- Born: John Vincent Beckett 12 July 1950 (age 75)

Academic background
- Alma mater: University of Lancaster
- Thesis: Land Ownership in Cumbria, c. 1680–c. 1750 (1975)

Academic work
- Discipline: History
- Sub-discipline: English local history
- Institutions: Newcastle University; Fairleigh Dickinson University; University of Hull; University of Nottingham;

= John Beckett (historian) =

English local historian

John Vincent Beckett (born 1950) is an English local historian who has been Professor of English Regional History at the University of Nottingham since 1990.

== Career and research ==
Beckett was born on 12 July 1950 to William Vincent Beckett and his wife, Kathleen Amelia, née Reed. He completed an undergraduate degree at the University of Lancaster in 1971, which awarded him a Doctor of Philosophy degree four years later for his thesis Land Ownership in Cumbria, c. 1680–c. 1750.
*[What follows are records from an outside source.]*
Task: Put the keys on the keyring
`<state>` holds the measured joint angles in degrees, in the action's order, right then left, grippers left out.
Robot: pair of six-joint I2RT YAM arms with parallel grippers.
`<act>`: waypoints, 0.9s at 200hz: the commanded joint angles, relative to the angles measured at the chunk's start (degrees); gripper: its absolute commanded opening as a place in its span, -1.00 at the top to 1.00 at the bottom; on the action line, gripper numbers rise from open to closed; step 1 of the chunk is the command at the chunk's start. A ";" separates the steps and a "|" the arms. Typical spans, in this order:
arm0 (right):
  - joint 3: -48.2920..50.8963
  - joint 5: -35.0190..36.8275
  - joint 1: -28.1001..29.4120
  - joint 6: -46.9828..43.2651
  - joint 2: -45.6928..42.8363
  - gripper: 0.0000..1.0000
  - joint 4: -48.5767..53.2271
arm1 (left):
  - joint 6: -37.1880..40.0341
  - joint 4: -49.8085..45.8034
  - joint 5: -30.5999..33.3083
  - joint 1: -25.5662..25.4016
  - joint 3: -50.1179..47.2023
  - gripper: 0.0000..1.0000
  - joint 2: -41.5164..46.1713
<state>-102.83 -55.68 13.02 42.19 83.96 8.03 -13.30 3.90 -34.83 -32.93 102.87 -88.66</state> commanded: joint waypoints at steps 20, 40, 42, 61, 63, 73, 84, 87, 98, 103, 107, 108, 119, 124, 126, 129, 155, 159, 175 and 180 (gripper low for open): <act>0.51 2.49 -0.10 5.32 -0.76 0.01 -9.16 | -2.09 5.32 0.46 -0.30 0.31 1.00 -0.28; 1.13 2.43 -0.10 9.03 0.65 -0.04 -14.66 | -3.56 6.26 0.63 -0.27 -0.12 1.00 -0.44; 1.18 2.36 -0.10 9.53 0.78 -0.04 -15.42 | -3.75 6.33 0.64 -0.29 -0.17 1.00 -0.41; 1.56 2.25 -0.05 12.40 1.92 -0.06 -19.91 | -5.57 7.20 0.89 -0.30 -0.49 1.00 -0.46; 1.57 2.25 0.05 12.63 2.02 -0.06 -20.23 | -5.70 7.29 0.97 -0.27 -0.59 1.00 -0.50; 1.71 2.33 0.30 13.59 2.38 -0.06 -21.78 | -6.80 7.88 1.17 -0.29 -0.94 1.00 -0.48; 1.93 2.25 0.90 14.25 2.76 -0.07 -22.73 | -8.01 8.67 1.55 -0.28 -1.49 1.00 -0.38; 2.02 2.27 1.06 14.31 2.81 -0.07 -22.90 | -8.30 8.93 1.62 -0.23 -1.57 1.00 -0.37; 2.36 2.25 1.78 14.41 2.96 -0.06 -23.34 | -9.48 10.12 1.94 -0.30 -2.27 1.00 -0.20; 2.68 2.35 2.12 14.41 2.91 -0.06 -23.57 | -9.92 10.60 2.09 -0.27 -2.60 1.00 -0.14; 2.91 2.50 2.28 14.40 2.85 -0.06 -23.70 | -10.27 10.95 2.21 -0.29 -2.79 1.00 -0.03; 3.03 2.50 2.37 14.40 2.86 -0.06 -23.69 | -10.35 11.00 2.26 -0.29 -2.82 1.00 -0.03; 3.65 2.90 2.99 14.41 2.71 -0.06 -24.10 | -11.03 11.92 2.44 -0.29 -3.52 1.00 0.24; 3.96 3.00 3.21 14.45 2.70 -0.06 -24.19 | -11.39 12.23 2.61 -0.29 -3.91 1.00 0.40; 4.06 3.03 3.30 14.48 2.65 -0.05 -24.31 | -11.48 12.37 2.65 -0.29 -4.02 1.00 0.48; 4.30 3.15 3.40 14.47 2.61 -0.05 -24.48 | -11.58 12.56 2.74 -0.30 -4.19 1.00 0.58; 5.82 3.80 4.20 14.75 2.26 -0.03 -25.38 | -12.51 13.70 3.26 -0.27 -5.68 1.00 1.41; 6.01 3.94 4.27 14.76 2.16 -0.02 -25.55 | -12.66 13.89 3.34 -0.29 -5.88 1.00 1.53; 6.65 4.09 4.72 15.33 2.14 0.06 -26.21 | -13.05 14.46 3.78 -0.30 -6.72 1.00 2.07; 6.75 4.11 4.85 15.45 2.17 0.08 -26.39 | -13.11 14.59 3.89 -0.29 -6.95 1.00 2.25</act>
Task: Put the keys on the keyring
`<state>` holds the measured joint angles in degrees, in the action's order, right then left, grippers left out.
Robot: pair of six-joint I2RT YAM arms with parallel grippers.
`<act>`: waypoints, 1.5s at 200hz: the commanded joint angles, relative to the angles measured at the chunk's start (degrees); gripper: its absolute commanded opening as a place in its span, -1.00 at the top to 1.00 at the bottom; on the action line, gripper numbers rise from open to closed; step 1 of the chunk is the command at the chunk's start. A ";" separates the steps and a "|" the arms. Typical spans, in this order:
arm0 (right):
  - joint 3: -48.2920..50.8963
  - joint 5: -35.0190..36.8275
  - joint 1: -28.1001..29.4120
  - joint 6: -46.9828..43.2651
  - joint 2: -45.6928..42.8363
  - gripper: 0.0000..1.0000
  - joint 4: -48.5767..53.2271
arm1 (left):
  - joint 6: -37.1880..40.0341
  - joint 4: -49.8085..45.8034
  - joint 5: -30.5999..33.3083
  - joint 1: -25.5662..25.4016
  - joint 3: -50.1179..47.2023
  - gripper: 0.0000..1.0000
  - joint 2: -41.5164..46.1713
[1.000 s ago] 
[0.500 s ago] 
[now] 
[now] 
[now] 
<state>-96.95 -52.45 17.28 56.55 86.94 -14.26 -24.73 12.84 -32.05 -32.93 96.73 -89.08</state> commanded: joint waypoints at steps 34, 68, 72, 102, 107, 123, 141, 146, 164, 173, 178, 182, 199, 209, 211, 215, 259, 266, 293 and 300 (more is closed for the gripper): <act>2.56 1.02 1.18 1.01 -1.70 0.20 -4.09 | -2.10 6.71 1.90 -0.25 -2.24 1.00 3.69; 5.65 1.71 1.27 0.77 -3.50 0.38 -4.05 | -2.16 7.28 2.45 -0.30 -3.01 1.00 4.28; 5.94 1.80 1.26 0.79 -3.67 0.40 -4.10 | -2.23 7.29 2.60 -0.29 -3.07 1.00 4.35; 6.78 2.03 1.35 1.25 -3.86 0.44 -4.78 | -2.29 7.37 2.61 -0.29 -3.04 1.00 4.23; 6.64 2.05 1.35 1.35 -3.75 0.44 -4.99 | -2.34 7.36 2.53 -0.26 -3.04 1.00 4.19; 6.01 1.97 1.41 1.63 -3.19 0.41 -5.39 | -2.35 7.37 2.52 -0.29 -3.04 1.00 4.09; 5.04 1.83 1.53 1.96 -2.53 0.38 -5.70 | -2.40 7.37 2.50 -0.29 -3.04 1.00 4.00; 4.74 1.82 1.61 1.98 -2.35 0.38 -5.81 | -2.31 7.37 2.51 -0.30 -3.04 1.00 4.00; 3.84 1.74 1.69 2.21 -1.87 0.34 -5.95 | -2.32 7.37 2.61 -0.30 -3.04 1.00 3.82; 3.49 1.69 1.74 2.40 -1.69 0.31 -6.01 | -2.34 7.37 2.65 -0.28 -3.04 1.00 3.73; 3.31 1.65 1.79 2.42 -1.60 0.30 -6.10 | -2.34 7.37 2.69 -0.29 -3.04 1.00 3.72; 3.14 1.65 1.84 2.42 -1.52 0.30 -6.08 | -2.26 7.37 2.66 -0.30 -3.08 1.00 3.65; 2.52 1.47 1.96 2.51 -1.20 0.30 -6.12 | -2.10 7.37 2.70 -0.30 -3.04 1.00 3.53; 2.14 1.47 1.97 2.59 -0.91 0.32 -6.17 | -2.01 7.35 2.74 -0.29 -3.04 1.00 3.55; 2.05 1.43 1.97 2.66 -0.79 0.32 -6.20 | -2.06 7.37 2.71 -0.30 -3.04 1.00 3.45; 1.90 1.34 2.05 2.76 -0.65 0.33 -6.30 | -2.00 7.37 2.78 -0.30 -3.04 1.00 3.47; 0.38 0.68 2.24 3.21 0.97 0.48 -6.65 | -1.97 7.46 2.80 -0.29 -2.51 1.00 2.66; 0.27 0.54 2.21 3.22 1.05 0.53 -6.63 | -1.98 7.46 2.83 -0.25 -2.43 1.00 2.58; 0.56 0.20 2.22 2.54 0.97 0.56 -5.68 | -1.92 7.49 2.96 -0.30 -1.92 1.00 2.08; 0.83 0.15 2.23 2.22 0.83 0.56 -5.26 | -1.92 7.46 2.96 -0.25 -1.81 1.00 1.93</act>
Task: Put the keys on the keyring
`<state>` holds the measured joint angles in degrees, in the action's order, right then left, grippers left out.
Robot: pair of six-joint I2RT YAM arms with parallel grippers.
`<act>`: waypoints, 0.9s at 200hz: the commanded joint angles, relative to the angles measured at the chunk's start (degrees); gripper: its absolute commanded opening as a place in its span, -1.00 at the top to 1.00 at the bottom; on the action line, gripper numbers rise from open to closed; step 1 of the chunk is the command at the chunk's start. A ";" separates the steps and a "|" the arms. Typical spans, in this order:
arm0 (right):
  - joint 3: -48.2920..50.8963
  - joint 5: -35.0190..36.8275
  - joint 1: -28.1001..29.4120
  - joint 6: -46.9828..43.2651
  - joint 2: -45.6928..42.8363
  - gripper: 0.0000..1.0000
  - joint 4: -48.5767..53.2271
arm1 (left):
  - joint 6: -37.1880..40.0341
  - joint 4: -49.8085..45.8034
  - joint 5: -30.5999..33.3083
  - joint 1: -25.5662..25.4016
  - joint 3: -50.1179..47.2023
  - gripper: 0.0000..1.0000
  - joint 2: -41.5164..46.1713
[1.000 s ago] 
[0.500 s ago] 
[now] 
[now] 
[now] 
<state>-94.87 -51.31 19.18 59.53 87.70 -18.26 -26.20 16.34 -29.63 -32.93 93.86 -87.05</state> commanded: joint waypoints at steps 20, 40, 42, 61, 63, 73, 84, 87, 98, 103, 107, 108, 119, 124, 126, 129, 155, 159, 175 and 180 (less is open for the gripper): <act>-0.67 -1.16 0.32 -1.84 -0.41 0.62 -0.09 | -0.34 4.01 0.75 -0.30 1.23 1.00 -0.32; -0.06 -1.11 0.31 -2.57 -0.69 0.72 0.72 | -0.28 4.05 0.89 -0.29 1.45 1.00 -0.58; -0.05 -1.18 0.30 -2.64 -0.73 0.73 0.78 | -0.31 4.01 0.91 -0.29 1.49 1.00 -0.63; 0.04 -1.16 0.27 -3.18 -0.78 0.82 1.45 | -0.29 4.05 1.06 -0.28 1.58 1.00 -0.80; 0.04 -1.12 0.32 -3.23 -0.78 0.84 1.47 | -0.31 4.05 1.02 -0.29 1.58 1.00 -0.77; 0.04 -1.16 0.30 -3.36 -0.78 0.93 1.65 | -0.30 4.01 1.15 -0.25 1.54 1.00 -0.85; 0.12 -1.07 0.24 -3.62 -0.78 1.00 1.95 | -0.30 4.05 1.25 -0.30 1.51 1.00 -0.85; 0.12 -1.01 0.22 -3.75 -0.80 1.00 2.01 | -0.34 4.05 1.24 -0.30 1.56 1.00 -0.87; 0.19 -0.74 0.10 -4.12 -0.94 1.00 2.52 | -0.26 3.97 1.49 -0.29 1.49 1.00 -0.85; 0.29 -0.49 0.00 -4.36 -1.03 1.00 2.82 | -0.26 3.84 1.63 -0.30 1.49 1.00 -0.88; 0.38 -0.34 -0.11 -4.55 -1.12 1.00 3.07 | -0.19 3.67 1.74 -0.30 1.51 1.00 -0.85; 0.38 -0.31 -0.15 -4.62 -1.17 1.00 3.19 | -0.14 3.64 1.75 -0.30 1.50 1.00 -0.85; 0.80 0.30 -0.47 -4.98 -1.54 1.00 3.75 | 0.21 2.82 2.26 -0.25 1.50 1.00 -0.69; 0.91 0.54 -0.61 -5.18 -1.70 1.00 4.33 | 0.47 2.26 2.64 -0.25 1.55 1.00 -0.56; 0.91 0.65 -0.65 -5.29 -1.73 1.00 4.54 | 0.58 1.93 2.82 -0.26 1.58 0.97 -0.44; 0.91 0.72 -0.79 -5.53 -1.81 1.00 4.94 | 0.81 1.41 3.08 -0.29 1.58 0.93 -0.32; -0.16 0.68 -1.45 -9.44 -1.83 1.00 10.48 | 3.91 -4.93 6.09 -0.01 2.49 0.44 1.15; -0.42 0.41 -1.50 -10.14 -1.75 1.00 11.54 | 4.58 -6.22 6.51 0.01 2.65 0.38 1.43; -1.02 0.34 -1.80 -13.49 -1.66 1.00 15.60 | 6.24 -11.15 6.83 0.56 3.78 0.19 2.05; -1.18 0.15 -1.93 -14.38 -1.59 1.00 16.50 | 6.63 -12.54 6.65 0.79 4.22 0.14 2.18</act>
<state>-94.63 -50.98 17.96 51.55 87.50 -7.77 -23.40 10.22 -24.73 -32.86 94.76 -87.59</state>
From 1974 to 1976, Beckett was the Lord Adams Research Fellow at Newcastle University; he then spent two years lecturing at Fairleigh Dickinson University's Banbury-based Wroxton College, and then lectured at the University of Hull for a short period before taking up a lectureship at the University of Nottingham in 1979. He was promoted to a readership in English regional history in 1987, and three years later promoted to his current professorship. Beckett was also Director of the Victoria County History series from 2005 to 2010, and has served as chairman of a number of editorial boards, including that of the journal Midlands History (since 2001) and the History of Lincolnshire Committee of the Society for Lincolnshire History and Archaeology (since 1988). He has been chairman of the Thoroton Society since 1992 and chaired the British Agricultural History Society for four years from 2001.

Becket is a historian of England in the eighteenth and nineteenth centuries. He is a local historian, and has studied topics relating to village life, Parliamentary enclosure and local politics, agricultural history, church history, and the history of landed estates and their owners.

=== Honours ===
Beckett was elected a Fellow of the Society of Antiquaries of London in 1992 and is also a Fellow of the Royal Historical Society as of 2018.

==Selected publications==
- Coal and Tobacco: The Lowthers and the Economic Development of West Cumberland 1660–1760 (Cambridge University Press, 1981).
- The Aristocracy in England, 1660–1914 (Blackwell, 1986).
- The East Midlands from AD 1000 (Longman, 1988).
- A History of Laxton: England’s Last Open-Field Village (Blackwell, 1989).
- The Agricultural Revolution (Blackwell, 1990).
- Rise and Fall of the Grenvilles: Dukes of Buckingham and Chandos, 1710 to 1921 (Manchester University Press, 1994).
- (Co-editor with Michael Turner and Bethanie Afton) Agricultural Rent in England 1690–1914 (Cambridge University Press, 1997).
- (Editor) A Centenary History of Nottingham (Manchester University Press, 1997).
- (Co-editor with Michael Turner and Bethanie Afton) Farm Production in England 1700–1914 (Cambridge University Press, 2001).
- Byron and Newstead: The Aristocrat and the Abbey (University of Delaware Press, 2001).
- Nottinghamshire Past: Essays in Honour of Adrian Henstock (Merton Priority Press for Nottinghamshire County Council, 2003).
- City Status in the British Isles, 1830–2002 (Ashgate, 2005).
- Writing Local History (Manchester University Press, 2007).
- Nottingham: A History of Britain's Global University (Boydell Press, 2016).